**Data shown:**
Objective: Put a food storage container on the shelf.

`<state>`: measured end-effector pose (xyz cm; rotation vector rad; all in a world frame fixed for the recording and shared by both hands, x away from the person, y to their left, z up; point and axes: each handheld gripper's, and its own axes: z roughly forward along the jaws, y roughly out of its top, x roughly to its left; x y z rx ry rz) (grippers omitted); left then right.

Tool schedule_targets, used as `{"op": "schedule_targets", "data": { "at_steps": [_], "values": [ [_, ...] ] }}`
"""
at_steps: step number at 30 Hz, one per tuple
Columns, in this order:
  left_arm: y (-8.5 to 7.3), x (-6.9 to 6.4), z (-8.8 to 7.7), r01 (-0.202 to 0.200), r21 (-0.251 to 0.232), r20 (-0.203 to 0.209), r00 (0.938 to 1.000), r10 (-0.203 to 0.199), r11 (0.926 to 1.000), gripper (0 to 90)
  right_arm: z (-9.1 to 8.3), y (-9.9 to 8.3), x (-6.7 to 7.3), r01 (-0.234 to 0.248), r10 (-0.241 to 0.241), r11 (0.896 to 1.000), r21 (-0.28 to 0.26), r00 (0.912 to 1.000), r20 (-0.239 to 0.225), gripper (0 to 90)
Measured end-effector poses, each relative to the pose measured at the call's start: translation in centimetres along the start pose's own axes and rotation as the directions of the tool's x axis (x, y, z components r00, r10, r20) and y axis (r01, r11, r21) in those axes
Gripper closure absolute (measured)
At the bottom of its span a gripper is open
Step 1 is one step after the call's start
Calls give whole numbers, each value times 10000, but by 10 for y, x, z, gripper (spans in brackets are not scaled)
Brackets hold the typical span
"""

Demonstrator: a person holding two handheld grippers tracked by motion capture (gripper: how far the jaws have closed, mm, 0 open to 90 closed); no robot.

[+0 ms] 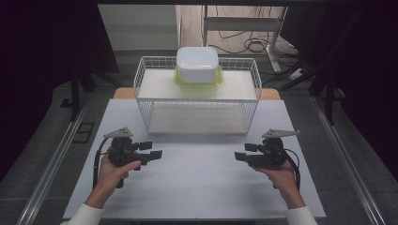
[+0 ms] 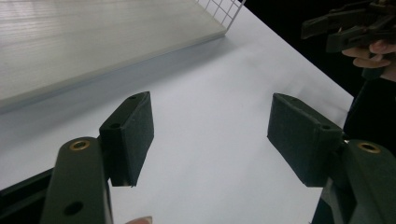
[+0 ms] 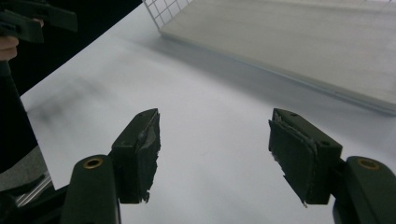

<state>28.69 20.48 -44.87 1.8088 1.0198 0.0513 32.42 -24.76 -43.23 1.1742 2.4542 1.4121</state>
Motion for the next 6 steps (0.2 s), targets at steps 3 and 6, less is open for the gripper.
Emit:
{"op": "schedule_targets", "data": {
  "at_steps": [3, 6],
  "values": [
    [0, 1, 0, -62, -7, -52, 10000, 62, 10000, 297, -2, 0, 1, -17, 18, 9999, -128, 9999, 111, 292],
    [0, 4, 2, -15, 59, -139, 9999, 16, 10000, 280, -6, -2, 2, 81, -76, 9995, -291, 9998, 186, 254]
  ]
}}
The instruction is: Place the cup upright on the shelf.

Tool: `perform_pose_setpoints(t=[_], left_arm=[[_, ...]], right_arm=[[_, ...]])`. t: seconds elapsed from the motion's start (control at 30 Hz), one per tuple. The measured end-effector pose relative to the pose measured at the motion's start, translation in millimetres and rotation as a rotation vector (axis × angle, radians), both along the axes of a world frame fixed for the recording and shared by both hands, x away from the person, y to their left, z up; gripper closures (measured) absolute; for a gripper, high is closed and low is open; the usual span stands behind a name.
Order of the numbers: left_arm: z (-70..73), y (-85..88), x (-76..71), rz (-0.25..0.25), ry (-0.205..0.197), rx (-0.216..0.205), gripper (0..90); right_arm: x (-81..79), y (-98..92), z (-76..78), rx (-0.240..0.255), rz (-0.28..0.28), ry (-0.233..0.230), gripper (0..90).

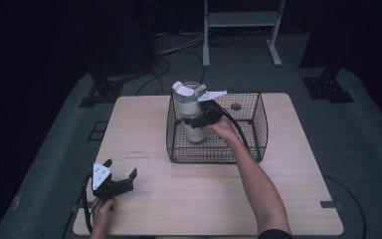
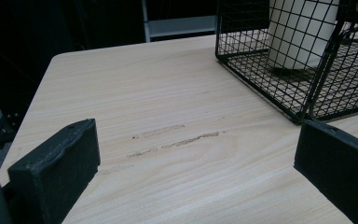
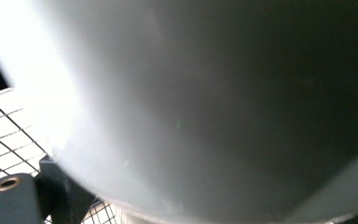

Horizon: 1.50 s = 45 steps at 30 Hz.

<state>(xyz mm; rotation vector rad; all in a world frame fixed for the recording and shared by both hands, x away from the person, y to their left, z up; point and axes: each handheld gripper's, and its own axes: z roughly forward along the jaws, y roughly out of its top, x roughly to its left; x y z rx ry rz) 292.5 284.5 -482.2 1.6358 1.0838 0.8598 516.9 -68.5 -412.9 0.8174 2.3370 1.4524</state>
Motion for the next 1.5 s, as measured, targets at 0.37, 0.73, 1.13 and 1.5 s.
perform_pose_setpoints(t=[0.37,0.73,1.13,1.5], left_arm=[[0.1,0.2,-0.1,-0.001,0.0,0.001,0.0],[-0.1,-0.3,-0.2,-0.001,-0.001,-0.003,0.0],[-0.1,-0.4,-0.2,-0.002,0.0,0.001,0.0],[-0.1,-0.9,0.1,0.0,0.003,0.005,0.0]], right_arm=[[4.0,-2.8,-6.6,-0.025,0.04,-0.011,8.4],[3.3,-10.8,-12.0,-0.016,0.113,-0.052,8.1],[-0.6,-28.9,-16.9,0.009,0.132,-0.058,7.4],[-5.7,-40.1,-16.7,0.003,0.12,-0.05,7.8]])
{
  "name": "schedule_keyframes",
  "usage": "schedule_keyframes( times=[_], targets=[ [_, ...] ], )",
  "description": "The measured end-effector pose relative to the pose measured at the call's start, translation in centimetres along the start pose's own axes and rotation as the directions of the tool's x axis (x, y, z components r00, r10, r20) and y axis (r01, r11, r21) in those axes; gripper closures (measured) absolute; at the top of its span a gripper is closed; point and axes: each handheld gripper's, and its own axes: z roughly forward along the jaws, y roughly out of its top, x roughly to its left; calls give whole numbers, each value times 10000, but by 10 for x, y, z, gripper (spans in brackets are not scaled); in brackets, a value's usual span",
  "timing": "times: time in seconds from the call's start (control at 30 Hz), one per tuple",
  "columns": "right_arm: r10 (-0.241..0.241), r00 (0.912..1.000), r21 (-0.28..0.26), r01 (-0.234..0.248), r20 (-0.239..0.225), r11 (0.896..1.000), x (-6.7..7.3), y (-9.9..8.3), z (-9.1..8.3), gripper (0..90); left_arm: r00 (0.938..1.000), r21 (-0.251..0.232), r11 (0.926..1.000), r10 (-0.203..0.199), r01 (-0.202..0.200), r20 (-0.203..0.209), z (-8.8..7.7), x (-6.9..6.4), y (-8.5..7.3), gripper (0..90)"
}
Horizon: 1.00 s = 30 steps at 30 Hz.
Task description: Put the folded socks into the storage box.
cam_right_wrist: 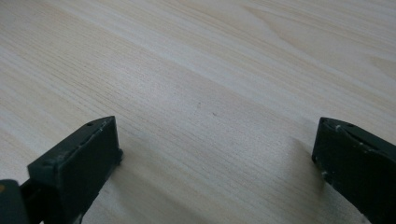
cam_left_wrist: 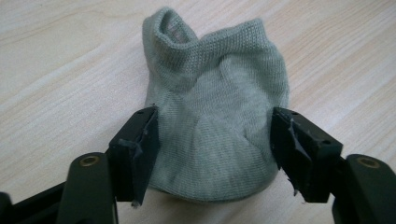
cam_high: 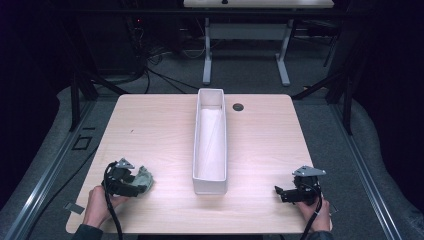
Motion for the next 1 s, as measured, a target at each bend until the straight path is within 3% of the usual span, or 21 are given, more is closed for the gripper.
schedule_keyframes(
  times=[0.2,0.5,1.0],
  targets=[
    [34,10000,-4,-34,8,10000,0,0,0,5,9997,21,10000,84,-84,-215,-1,-1,0,488],
    [24,10000,-16,-24,-28,10000,0,0,0,5,9992,5,9997,250,-250,-301,-1,-2,0,613],
    [5,10000,-18,-5,-15,10000,0,0,0,5,9981,-83,9990,429,-433,-447,-2,-3,1,661]
  ],
)
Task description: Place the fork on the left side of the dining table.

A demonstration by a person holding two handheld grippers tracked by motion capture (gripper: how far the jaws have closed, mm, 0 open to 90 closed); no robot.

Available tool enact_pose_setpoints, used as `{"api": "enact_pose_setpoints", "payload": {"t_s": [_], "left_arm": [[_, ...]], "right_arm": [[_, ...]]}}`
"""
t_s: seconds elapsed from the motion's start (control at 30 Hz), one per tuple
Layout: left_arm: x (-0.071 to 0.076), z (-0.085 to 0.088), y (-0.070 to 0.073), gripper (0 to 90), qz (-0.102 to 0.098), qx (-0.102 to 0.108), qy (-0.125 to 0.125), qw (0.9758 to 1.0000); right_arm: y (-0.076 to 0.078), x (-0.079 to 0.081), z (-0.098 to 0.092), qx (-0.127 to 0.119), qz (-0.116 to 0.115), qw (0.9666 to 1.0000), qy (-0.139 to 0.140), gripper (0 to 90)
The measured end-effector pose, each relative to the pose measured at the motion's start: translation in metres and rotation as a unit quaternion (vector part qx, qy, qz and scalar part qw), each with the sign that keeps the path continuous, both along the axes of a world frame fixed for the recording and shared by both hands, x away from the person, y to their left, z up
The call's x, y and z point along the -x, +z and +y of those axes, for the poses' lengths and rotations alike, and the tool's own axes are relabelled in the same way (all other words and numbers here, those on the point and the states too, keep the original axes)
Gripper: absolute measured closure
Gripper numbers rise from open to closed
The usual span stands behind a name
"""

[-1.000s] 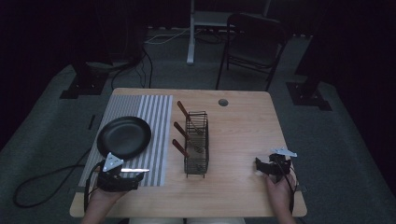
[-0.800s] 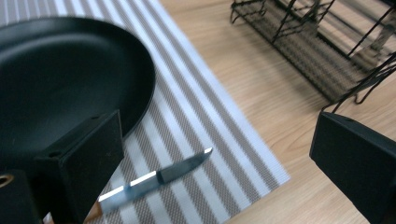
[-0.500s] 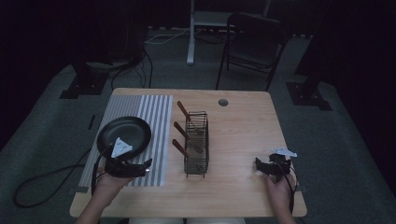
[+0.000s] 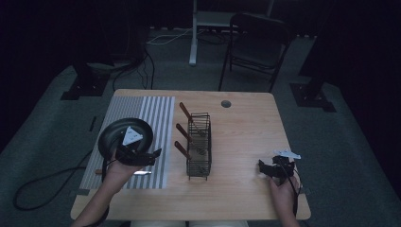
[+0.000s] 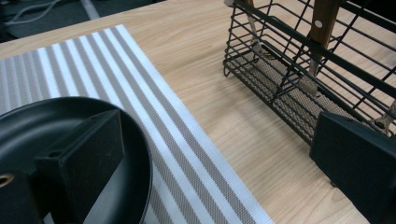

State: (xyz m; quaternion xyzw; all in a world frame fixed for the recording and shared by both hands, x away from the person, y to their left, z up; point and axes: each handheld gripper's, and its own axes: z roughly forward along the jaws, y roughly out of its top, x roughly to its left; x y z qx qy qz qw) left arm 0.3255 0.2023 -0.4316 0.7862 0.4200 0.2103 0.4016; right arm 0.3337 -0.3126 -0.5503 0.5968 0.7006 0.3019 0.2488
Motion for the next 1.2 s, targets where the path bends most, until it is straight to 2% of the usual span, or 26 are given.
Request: {"api": "enact_pose_setpoints", "payload": {"t_s": [0.2,0.5,0.7,1.1,1.2], "left_arm": [[-0.016,-0.006,-0.003,4.1,0.001,-0.004,0.001,1.0],[-0.037,-0.016,0.0,4.1,-0.001,0.0,0.002,1.0],[-0.048,-0.02,0.007,4.2,-0.004,0.015,-0.005,0.9999],[-0.076,-0.034,0.022,5.2,-0.004,0.013,-0.01,0.9999],[-0.084,-0.036,0.026,5.3,-0.001,0.02,-0.008,0.9998]], "right_arm": [[0.0,0.0,0.0,0.0,0.0,1.0,0.0,11.9],[0.0,0.0,0.0,0.0,0.0,1.0,0.0,11.9],[0.0,0.0,0.0,0.0,0.0,1.0,0.0,12.0],[0.0,0.0,0.0,0.0,0.0,1.0,0.0,12.0],[0.0,0.0,0.0,0.0,0.0,1.0,0.0,12.0]]}}
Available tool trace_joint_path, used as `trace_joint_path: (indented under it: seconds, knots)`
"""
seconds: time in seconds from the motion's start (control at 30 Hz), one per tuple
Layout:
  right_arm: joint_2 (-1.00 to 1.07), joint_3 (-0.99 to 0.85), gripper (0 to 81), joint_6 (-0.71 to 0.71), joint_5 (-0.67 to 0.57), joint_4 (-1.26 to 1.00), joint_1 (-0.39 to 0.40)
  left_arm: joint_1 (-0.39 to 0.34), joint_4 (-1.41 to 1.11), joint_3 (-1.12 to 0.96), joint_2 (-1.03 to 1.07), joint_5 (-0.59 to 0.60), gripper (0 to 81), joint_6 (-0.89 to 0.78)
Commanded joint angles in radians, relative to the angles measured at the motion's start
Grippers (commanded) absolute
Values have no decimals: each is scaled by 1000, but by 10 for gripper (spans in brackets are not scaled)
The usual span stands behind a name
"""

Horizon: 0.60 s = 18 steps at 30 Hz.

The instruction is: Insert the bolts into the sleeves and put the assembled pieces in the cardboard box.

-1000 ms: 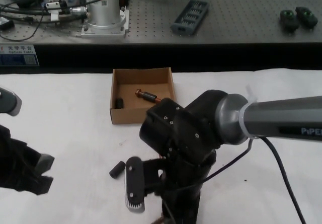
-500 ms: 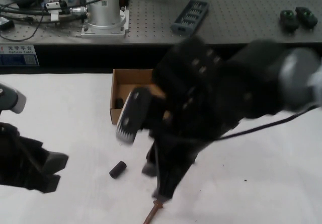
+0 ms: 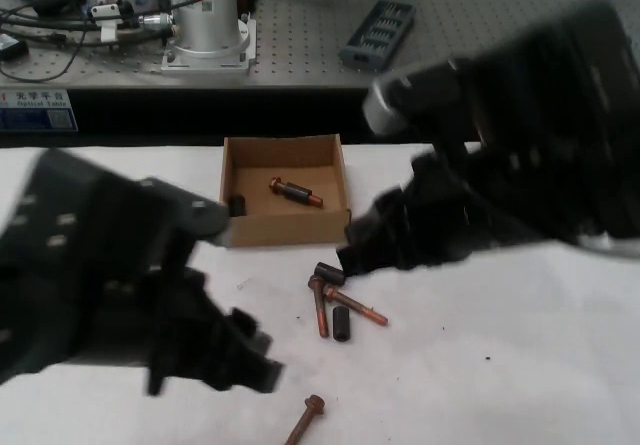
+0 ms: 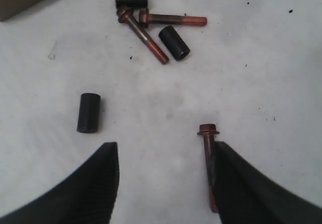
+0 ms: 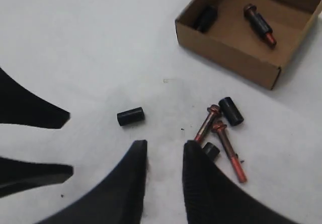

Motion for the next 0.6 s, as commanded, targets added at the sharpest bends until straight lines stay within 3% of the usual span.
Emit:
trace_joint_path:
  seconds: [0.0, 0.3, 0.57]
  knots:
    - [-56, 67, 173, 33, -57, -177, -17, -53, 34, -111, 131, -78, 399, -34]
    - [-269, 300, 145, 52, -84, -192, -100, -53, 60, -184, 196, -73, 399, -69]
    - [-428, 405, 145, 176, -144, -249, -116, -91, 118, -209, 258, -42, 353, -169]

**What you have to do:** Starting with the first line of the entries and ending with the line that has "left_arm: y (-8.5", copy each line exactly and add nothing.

**Response:**
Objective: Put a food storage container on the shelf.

`<state>`: measured end-effector pose (xyz cm; rotation vector rad; all in a world frame fixed for the recording and shared by both hands, x away from the person, y to their left, z up; point and axes: each handheld gripper's, and its own axes: z roughly forward along the jaws, y roughly out of its top, x roughly to its left; x y z rx ry rz) (grippers omitted); left then right.

Tool schedule_targets, used as `{"op": "schedule_targets", "data": { "at_steps": [_], "values": [ [_, ...] ] }}`
"""
at_steps: step number at 30 Hz, one per tuple
Columns, in this order:
  left_arm: y (-8.5 to 7.3), x (-6.9 to 6.4), z (-8.8 to 7.7), r01 (-0.202 to 0.200), r21 (-0.251 to 0.232), r20 (-0.203 to 0.209), r00 (0.938 to 1.000), r10 (-0.203 to 0.199), r11 (0.926 to 1.000), gripper (0 to 90)

What this exercise required is now done.